L’idée qu’elle recevait à la fois les confidences du père et du fils la ravissait. Elle les regardait alternativement, s’enquérait de leurs gestes, étudiait leurs façons de boire et de manger, enfin les mettait en concurrence l’un avec l’autre. Et elle les comparait également dans leurs maîtresses, selon l’image confuse qu’elle s’en forgeait, louant ou critiquant leurs choix, se représentant leurs attitudes et leurs procédés auprès d’elles. La possibilité d’une lutte entre eux la frappa. Ne se pouvait-il pas, en effet, qu’ils s’éprissent de la même femme ? Si c’était moi ! se dit-elle. Pourquoi non. Le père l’aimait déjà. La conquête du fils était aisée. Elle se divertit à la perspective de ce double amour dont elle serait l’objet.

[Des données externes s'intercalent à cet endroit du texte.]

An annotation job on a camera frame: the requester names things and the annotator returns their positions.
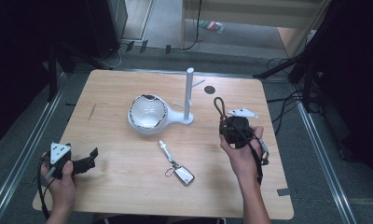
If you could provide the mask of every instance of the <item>gray floor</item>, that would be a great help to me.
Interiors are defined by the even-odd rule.
[[[163,1],[156,0],[153,6],[151,21],[155,20],[155,8],[158,7],[157,4],[160,2]],[[169,23],[171,22],[163,23],[160,26],[154,26],[154,22],[149,23],[145,39],[149,40],[148,43],[152,44],[152,47],[159,48],[159,46],[163,46],[166,43],[176,46],[179,40],[179,33],[173,32],[173,30],[176,29],[176,24],[178,23],[174,21],[173,28],[165,25]],[[227,29],[230,30],[231,27],[226,24],[225,31]],[[269,67],[272,67],[279,62],[269,61],[269,59],[282,58],[285,55],[285,51],[281,49],[280,37],[276,37],[274,30],[262,29],[261,31],[261,33],[255,33],[256,39],[263,40],[265,39],[264,36],[270,35],[272,36],[270,45],[260,46],[256,44],[255,49],[246,45],[248,54],[245,54],[243,50],[238,52],[243,47],[229,47],[232,46],[231,39],[217,40],[225,41],[221,43],[216,42],[218,46],[222,44],[228,46],[228,54],[224,54],[223,51],[213,52],[214,49],[221,49],[218,46],[209,46],[213,48],[203,52],[208,50],[209,47],[203,48],[202,43],[200,43],[200,49],[198,50],[188,52],[174,50],[171,54],[165,54],[164,49],[148,49],[145,53],[139,53],[139,47],[135,47],[129,52],[126,52],[125,49],[119,51],[121,63],[115,69],[148,69],[181,73],[192,66],[197,72],[210,73],[212,76],[252,78],[252,74],[266,71],[268,63]],[[155,37],[152,32],[166,34],[166,38],[160,38],[160,35]],[[212,32],[207,32],[207,34],[218,36],[218,34],[213,34]],[[239,40],[237,43],[239,46],[244,46]],[[72,105],[76,104],[86,79],[93,69],[93,67],[81,62],[79,59],[76,59],[76,62],[78,64],[77,70],[73,74],[67,75],[62,97],[60,97],[60,101],[53,116],[48,121],[45,131],[38,139],[36,146],[29,146],[34,152],[32,157],[27,160],[26,170],[23,172],[19,185],[15,188],[13,196],[7,204],[7,209],[4,211],[0,223],[44,222],[41,212],[32,208],[32,200],[36,193],[36,166],[41,153],[48,149],[50,143],[58,142],[62,138],[62,132],[74,109]],[[115,53],[106,62],[118,63],[119,56]],[[286,81],[286,76],[286,73],[281,72],[262,80],[267,99],[284,98],[293,91],[292,85]],[[0,188],[5,183],[15,161],[20,156],[30,133],[34,131],[35,124],[47,105],[47,97],[48,88],[45,88],[35,97],[32,104],[21,114],[7,135],[0,141]],[[281,103],[269,104],[269,112],[272,118],[276,118],[280,111]],[[332,162],[338,180],[351,203],[356,222],[373,223],[373,171],[363,163],[342,160],[338,154],[337,143],[328,129],[325,118],[319,114],[311,114],[311,118],[319,131],[321,140],[325,145],[325,152]],[[291,220],[272,220],[273,223],[343,223],[334,195],[327,183],[322,165],[318,160],[304,120],[297,108],[284,115],[282,128],[277,135],[277,142],[283,161],[285,177],[291,191],[295,216]],[[92,214],[74,213],[71,223],[90,223],[91,219]],[[241,223],[241,220],[239,218],[229,218],[228,223]]]

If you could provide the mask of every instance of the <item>white bowl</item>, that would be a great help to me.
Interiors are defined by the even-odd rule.
[[[166,123],[166,103],[158,96],[144,94],[134,99],[129,109],[129,122],[139,133],[156,133]]]

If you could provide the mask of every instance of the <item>person's arm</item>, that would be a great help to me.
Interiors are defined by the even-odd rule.
[[[252,127],[256,137],[261,138],[263,127]],[[238,178],[243,199],[243,223],[270,223],[268,211],[262,199],[260,186],[257,182],[256,161],[249,146],[235,149],[225,140],[224,135],[219,135],[221,148],[227,152],[233,172]],[[262,156],[262,148],[257,139],[251,141],[258,157]]]
[[[53,199],[53,209],[47,224],[64,224],[68,223],[70,219],[76,200],[75,180],[71,177],[73,169],[73,163],[68,161],[62,168],[62,179],[55,179],[49,186]],[[48,167],[43,164],[41,166],[41,175],[46,176],[47,173]]]

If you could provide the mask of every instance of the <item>hand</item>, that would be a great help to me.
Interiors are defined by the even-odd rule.
[[[253,129],[253,132],[257,138],[262,138],[263,135],[263,127],[261,126],[250,126]],[[221,148],[227,152],[230,160],[230,165],[232,166],[232,170],[235,175],[240,178],[254,178],[256,180],[257,176],[257,169],[256,169],[256,161],[254,160],[253,153],[251,152],[251,148],[246,145],[242,148],[235,149],[231,147],[230,144],[225,139],[223,134],[219,135],[221,139]],[[262,147],[258,142],[258,139],[254,138],[251,142],[251,145],[256,150],[256,154],[258,158],[262,157]]]
[[[68,161],[62,168],[62,179],[47,180],[47,183],[53,182],[49,186],[50,194],[53,199],[53,209],[47,223],[66,223],[71,216],[76,200],[76,178],[71,177],[73,172],[73,163]],[[48,167],[44,163],[41,165],[41,175],[48,174]]]

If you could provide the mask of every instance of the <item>key fob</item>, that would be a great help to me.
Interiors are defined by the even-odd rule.
[[[175,170],[175,175],[185,186],[189,186],[195,179],[195,176],[191,174],[184,166],[179,166]]]

Cette tâche l’absorba plusieurs jours. Elle fit subir à Paul les agaceries employées vis-à-vis de M. Bouju-Gavart. Elle lui dévoilait son ennui, se renversait au fond de la barque en des poses incommodes, et le provoquait par des frôlements de corps et des impudeurs tranquilles.
Elle échoua. Trop camarade avec elle, il ne s’aperçut point de son jeu. Sans s’obstiner, elle revint à parrain dont l’attachement lui fut d’autant plus précieux après la défaite essuyée. Leurs longues causeries recommencèrent.
Bientôt un nouvel attrait s’y ajouta. Un dimanche, la présence de Chalmin et de violentes averses contrariant leurs habitudes, à la première éclaircie, ils se rejoignirent, par un accord tacite, dans une allée voisine. S’exagérant le danger qu’ils affrontaient, ils accumulèrent les précautions, afin qu’on ne notât point leur absence simultanée.
Dès lors, à leurs rencontres les plus inoffensives, ils donnèrent des apparences de rendez-vous dont ils se délectaient. Le premier, M. Bouju-Gavart s’esquivait. Lucie, sous prétexte de gagner sa chambre et de s’y reposer, quittait le salon, s’enveloppait d’une mantille, et courait à l’endroit désigné. Son cœur battait à grands coups.